This topic was inspired by a recent remote client who went out of her way to photograph the inside of her home’s closets, in addition to the rooms.  I’ve been asked all kinds of questions over the last 30+ years and the subject of closets does come up once in while.  Often, it is in relation to clutter and whether or not clutter that is hidden behind a closet door can influence an occupant.  The answer to that question is yes, of course.  Anything chronically going on in your home that bothers you will eventually depress your immune system. That is not just feng shui “philosophy,” but also something which has been substantiated by scientific studies.

Most closet doors are flush with the room’s walls.  For those closets which protrude out in the room, there is potential for the corner edge of the closet to align with the person’s door, desk or their bed. This is not ideal as the 90 degree corner edge is perceived as a small “poison arrow.”  If you have a protruding closet edge into your bedroom or home office, try to position your body away from this architectural flaw. Otherwise, they are known to trigger some physical ailments.
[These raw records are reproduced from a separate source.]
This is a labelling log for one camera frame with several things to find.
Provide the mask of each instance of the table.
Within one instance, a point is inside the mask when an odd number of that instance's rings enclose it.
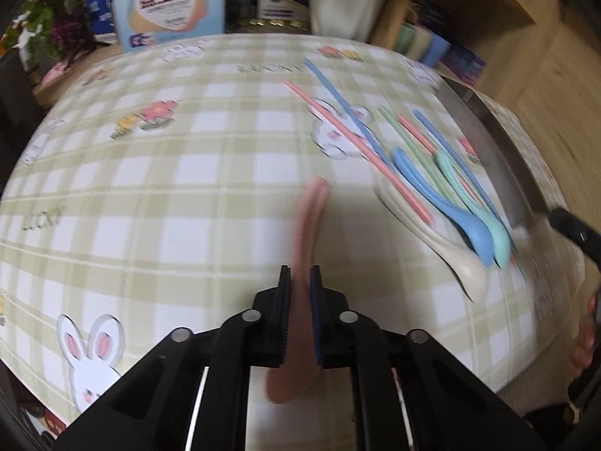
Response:
[[[274,286],[290,262],[302,185],[315,176],[332,185],[316,249],[325,286],[382,328],[429,331],[498,390],[566,320],[581,255],[543,219],[514,229],[519,264],[492,269],[486,302],[474,306],[443,260],[380,203],[368,163],[328,147],[328,126],[282,84],[347,119],[304,58],[386,148],[403,141],[381,104],[419,127],[410,110],[423,111],[465,157],[435,77],[365,44],[224,35],[100,62],[50,111],[0,204],[0,357],[64,422],[173,328],[218,327]],[[547,200],[564,204],[515,116],[491,108]],[[503,216],[483,168],[470,165]],[[458,241],[430,210],[436,229]],[[551,295],[544,314],[541,293]],[[252,370],[247,449],[354,449],[345,370],[324,372],[280,407],[266,401],[263,379]]]

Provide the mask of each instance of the white bunny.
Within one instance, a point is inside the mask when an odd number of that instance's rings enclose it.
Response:
[[[352,121],[344,111],[339,112],[336,108],[332,107],[328,102],[315,98],[322,107],[332,113],[337,119],[339,119],[353,134],[358,136],[363,142],[370,146],[365,135],[360,131],[359,127]],[[362,107],[361,105],[351,105],[351,110],[354,111],[355,115],[359,118],[361,123],[368,126],[373,120],[371,112]],[[309,107],[310,112],[317,118],[313,122],[313,131],[311,132],[311,138],[317,144],[323,153],[332,159],[346,159],[347,156],[361,156],[359,149],[354,144],[344,137],[338,129],[336,129],[328,120],[322,116],[315,108]]]
[[[62,353],[71,366],[73,403],[83,412],[120,377],[113,367],[123,353],[123,328],[116,318],[100,316],[89,332],[87,349],[77,326],[66,315],[58,317],[56,329]]]

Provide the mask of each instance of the flower pot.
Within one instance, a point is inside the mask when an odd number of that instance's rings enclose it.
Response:
[[[384,0],[309,0],[314,35],[365,42]]]

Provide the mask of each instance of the green plaid pattern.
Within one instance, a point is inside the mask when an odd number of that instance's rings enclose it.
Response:
[[[323,45],[354,50],[362,62],[326,58],[317,50]],[[492,269],[486,303],[474,306],[446,263],[377,199],[367,161],[322,153],[313,139],[319,121],[282,84],[340,109],[304,68],[310,58],[351,104],[371,111],[369,127],[387,149],[403,141],[379,105],[408,119],[421,110],[456,145],[458,126],[406,58],[309,36],[212,36],[201,46],[202,55],[172,62],[162,46],[98,64],[52,109],[45,122],[64,124],[5,189],[0,357],[57,416],[70,423],[78,414],[56,333],[60,314],[84,342],[99,316],[117,318],[121,374],[175,327],[218,327],[276,284],[290,262],[302,187],[315,176],[332,185],[315,261],[325,285],[344,292],[353,309],[387,330],[429,331],[494,390],[546,347],[571,293],[558,275],[570,259],[554,248],[556,238],[549,242],[551,233],[514,231],[522,269]],[[109,76],[86,84],[99,71]],[[177,102],[173,120],[110,138],[119,119],[156,100]],[[472,169],[502,212],[482,167]],[[460,241],[429,208],[436,229]],[[533,254],[557,270],[548,273],[554,314],[541,321]],[[265,401],[264,370],[252,374],[247,449],[354,449],[346,371],[324,372],[309,394],[281,407]]]

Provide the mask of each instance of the human hand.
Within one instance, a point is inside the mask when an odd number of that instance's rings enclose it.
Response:
[[[596,296],[591,297],[587,304],[587,310],[589,312],[595,310],[596,303]],[[595,332],[595,323],[590,316],[587,316],[581,321],[578,337],[576,337],[572,343],[572,347],[570,348],[570,361],[568,363],[568,369],[570,375],[572,375],[574,378],[578,378],[580,375],[582,375],[582,372],[591,366],[591,363],[593,362]]]

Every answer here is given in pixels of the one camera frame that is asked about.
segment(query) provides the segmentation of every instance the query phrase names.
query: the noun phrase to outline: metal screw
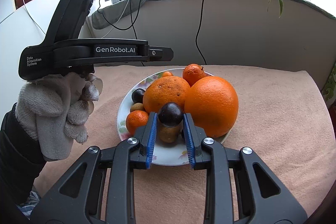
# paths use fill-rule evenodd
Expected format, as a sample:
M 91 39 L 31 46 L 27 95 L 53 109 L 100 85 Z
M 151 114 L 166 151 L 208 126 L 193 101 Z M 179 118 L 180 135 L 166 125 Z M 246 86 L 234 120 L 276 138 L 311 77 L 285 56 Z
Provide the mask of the metal screw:
M 213 140 L 213 138 L 205 138 L 203 142 L 206 144 L 213 144 L 215 141 Z
M 132 138 L 129 138 L 129 139 L 127 140 L 127 142 L 128 142 L 129 144 L 135 144 L 135 143 L 138 142 L 138 139 L 132 137 Z
M 247 146 L 243 147 L 243 153 L 247 155 L 252 154 L 252 149 Z
M 98 147 L 97 146 L 91 146 L 89 148 L 89 153 L 90 154 L 94 154 L 94 153 L 97 153 L 98 152 Z

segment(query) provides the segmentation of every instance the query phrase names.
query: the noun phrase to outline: plate
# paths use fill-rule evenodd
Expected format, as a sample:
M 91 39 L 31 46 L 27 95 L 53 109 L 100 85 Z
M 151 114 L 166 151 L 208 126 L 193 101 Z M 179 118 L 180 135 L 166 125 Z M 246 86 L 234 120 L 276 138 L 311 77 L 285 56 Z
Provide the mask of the plate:
M 122 100 L 118 115 L 117 115 L 117 130 L 119 138 L 123 141 L 131 137 L 131 134 L 126 129 L 126 118 L 127 115 L 130 113 L 129 110 L 133 105 L 132 101 L 132 93 L 136 89 L 144 89 L 146 90 L 147 87 L 154 82 L 156 79 L 161 78 L 163 72 L 171 71 L 172 74 L 175 76 L 182 77 L 184 68 L 175 68 L 175 69 L 168 69 L 157 72 L 153 75 L 148 76 L 147 78 L 143 79 L 141 82 L 136 84 L 125 96 Z M 216 138 L 217 141 L 223 143 L 230 131 L 220 138 Z M 152 163 L 157 165 L 165 165 L 165 166 L 177 166 L 177 165 L 185 165 L 188 164 L 188 153 L 186 150 L 186 146 L 184 140 L 182 139 L 181 135 L 179 135 L 176 142 L 173 144 L 163 143 L 159 138 L 156 139 L 156 143 L 154 146 L 154 153 L 153 153 L 153 160 Z

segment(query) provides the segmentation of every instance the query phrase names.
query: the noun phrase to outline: knit glove
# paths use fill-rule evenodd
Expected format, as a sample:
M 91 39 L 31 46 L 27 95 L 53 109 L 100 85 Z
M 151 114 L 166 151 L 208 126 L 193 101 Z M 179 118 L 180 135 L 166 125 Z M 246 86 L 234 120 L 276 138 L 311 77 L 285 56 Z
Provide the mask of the knit glove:
M 70 72 L 48 75 L 25 84 L 19 94 L 15 116 L 26 133 L 38 140 L 47 161 L 66 159 L 75 139 L 85 143 L 84 123 L 99 99 L 102 81 Z

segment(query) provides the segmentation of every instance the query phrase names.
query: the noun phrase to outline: tangerine
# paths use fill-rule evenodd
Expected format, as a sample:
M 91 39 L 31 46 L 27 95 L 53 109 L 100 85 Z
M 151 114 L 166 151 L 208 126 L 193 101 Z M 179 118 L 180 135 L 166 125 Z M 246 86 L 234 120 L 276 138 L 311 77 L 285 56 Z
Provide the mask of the tangerine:
M 184 112 L 190 113 L 194 124 L 210 138 L 225 135 L 238 115 L 238 96 L 223 78 L 212 76 L 197 81 L 188 91 Z
M 170 71 L 164 71 L 161 77 L 174 76 Z
M 198 80 L 206 77 L 203 67 L 197 64 L 190 64 L 183 70 L 182 77 L 190 86 L 193 86 Z
M 140 126 L 145 126 L 148 121 L 148 113 L 142 110 L 132 111 L 127 115 L 126 128 L 128 132 L 133 136 L 135 130 Z
M 184 109 L 184 101 L 190 86 L 186 80 L 178 76 L 166 76 L 155 80 L 143 95 L 143 106 L 150 113 L 169 102 L 174 102 Z

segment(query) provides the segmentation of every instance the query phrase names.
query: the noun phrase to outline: black jacket
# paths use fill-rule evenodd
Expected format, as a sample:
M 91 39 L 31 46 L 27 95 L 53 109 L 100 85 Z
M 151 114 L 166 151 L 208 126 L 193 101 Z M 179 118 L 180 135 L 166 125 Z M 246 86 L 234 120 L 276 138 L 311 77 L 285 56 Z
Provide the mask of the black jacket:
M 6 113 L 0 131 L 0 223 L 4 224 L 30 223 L 16 204 L 27 200 L 46 164 L 39 143 L 16 120 L 15 107 Z
Mirrored closet doors come and go, in terms of style, but there is a long-standing finding in Feng Shui practice that large mirrors can cause sleep disturbances. And yet, large, mirrored closet doors in a small room can bring in the illusion of more space and light, which is desirable from a design standpoint as well as in Feng Shui practice. For a bedroom, the general advice is to cover them with wall paper, drape a curtain over the mirrored closet door when sleeping in the room, or replace with non-mirrored doors.
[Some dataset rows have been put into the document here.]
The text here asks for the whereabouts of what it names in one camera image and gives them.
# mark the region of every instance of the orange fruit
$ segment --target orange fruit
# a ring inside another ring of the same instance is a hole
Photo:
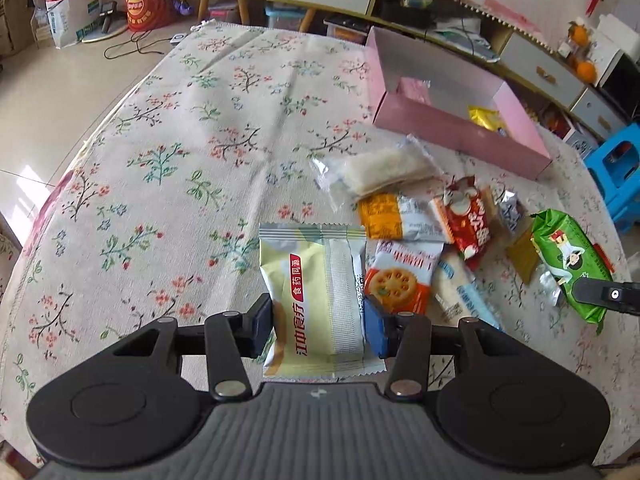
[[[581,61],[578,63],[575,68],[575,73],[580,81],[588,85],[594,84],[598,78],[596,67],[591,61]]]
[[[578,44],[578,46],[589,45],[589,31],[584,25],[577,25],[572,22],[569,28],[569,37]]]

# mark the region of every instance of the orange drawer handle
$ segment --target orange drawer handle
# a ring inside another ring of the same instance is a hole
[[[536,74],[538,74],[546,82],[551,83],[552,85],[556,84],[556,78],[553,77],[551,74],[547,73],[546,70],[541,66],[536,67]]]
[[[601,115],[598,116],[598,124],[602,126],[605,130],[607,130],[609,133],[611,133],[611,125]]]

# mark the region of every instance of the blue gripper pad
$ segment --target blue gripper pad
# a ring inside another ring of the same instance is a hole
[[[366,296],[364,298],[364,335],[375,355],[380,359],[389,357],[389,339],[385,336],[384,322]]]

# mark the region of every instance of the blue plastic stool
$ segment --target blue plastic stool
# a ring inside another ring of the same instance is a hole
[[[613,152],[623,142],[628,142],[631,147],[616,157]],[[628,229],[635,218],[640,219],[640,202],[636,205],[636,197],[640,196],[640,126],[632,124],[626,127],[591,153],[584,163],[614,222],[618,218],[620,228],[624,224],[624,230]]]
[[[636,186],[640,187],[640,173],[635,174]],[[640,222],[640,193],[629,199],[619,195],[607,205],[613,223],[620,233],[626,233],[635,222]]]

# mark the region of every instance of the yellow wrapper in box
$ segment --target yellow wrapper in box
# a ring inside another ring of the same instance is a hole
[[[378,193],[360,200],[358,212],[372,240],[452,241],[431,210],[421,210],[413,198]]]
[[[504,122],[503,118],[500,116],[500,112],[497,110],[488,110],[487,108],[470,106],[469,118],[478,126],[482,126],[492,132],[497,132],[503,137],[509,136],[507,124]]]
[[[269,377],[340,378],[384,371],[364,342],[363,227],[260,224],[260,271],[276,334]]]
The closet is usually not an issue.  Once in a while, a person will have a very large closet, even a walk-in closet the size of an ordinary room, but they still don’t spend much time in that area of the house, compared to other areas. Over the years, I have had just a handful of clients who turned a closet into an informal office space. One man had a comfortable chair in his spacious closet and he took phone calls from that location.  Another client practiced with his musical instrument inside a very large closet.  Sometimes the hanging clothes can even work as a sound barrier.
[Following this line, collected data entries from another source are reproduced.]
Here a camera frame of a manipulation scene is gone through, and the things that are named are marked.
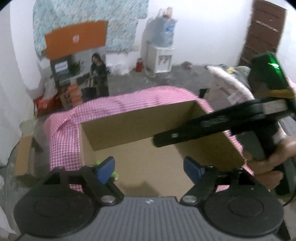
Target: human hand
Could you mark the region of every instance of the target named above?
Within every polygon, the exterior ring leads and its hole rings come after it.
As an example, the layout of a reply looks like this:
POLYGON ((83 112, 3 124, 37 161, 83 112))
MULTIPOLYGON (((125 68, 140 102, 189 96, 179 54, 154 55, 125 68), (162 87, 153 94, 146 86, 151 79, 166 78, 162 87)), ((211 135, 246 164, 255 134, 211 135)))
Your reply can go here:
POLYGON ((254 177, 268 190, 273 189, 283 178, 282 172, 273 171, 273 169, 288 158, 296 156, 296 137, 286 136, 267 160, 255 161, 247 152, 244 152, 244 156, 247 159, 247 165, 254 172, 254 177))

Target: fire extinguisher
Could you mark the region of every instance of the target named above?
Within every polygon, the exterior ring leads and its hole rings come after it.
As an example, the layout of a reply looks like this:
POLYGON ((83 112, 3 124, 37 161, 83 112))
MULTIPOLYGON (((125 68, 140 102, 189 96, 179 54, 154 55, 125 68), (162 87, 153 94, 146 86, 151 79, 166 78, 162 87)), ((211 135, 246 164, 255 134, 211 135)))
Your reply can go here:
POLYGON ((137 65, 136 65, 136 72, 142 72, 144 68, 144 63, 142 58, 138 58, 137 65))

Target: woman in black dress
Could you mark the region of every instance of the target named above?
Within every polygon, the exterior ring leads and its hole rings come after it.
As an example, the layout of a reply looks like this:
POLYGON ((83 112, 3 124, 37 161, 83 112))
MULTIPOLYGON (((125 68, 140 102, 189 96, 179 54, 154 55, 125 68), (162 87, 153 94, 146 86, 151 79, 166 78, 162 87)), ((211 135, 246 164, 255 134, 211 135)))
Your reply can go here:
POLYGON ((94 53, 91 57, 92 65, 89 76, 91 78, 91 86, 96 86, 98 97, 109 96, 107 69, 98 53, 94 53))

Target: blue textured wall
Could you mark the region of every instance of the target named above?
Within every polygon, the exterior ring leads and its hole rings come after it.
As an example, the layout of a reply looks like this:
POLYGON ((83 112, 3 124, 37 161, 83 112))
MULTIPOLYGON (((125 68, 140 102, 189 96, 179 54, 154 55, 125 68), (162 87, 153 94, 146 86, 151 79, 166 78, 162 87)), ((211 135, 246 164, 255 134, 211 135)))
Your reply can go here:
POLYGON ((33 9, 35 50, 46 49, 44 35, 53 29, 87 21, 107 20, 106 49, 132 50, 139 18, 146 18, 149 0, 37 0, 33 9))

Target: blue gripper pad
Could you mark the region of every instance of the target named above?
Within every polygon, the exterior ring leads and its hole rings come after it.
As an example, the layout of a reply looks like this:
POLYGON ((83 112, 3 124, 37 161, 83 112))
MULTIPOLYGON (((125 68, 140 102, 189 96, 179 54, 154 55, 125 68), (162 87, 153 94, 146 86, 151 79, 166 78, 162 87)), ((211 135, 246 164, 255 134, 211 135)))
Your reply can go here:
POLYGON ((188 156, 184 158, 183 169, 195 185, 200 182, 202 175, 205 173, 205 168, 188 156))
POLYGON ((104 160, 101 164, 96 167, 96 174, 98 176, 98 180, 105 184, 112 173, 115 170, 115 159, 113 156, 109 156, 106 160, 104 160))

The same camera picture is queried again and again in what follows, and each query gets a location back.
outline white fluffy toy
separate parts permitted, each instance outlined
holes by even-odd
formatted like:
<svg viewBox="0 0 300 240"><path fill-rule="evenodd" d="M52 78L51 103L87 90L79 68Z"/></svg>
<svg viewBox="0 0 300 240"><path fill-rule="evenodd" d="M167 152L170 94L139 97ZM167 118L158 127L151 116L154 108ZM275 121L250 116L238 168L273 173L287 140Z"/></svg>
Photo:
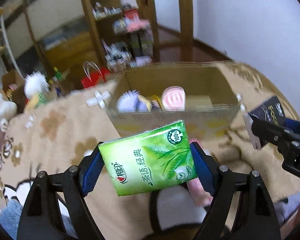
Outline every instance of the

In cases like these, we can hope that the closet naturally falls in a positive zone of the house.  Otherwise, in the Feng Shui design phase, closets can be intentionally placed in the areas deemed less innately positive since all structures start out with a combination of positive and negative zones to capitalize on. We prefer to relegate the unimportant spaces to the negative zones whenever possible.

There is nothing inherently wrong with a usable closet where the doors have been completely taken off. If the closet is not overly full and is organized, it may not even be a “bad view” and therefore, not a problem to look at constantly.  Most people, however, prefer to hide what would be “visual clutter” with the things we normally store behind closed doors.

In one of my previous homes, I created a closet that was about 4 feet deep and 20 feet long. This was a former garage turned into a den long ago. It was amazing that, in spite of reducing the room’s floor space by 80 square feet, hiding all the “stuff” in that room (read: boyfriend’s clutter), the room ended up looking bigger than before. And this is one reason why people complain about not enough closet space; we often do need to hide the sheer volume of stuff we have, but don’t want out on display.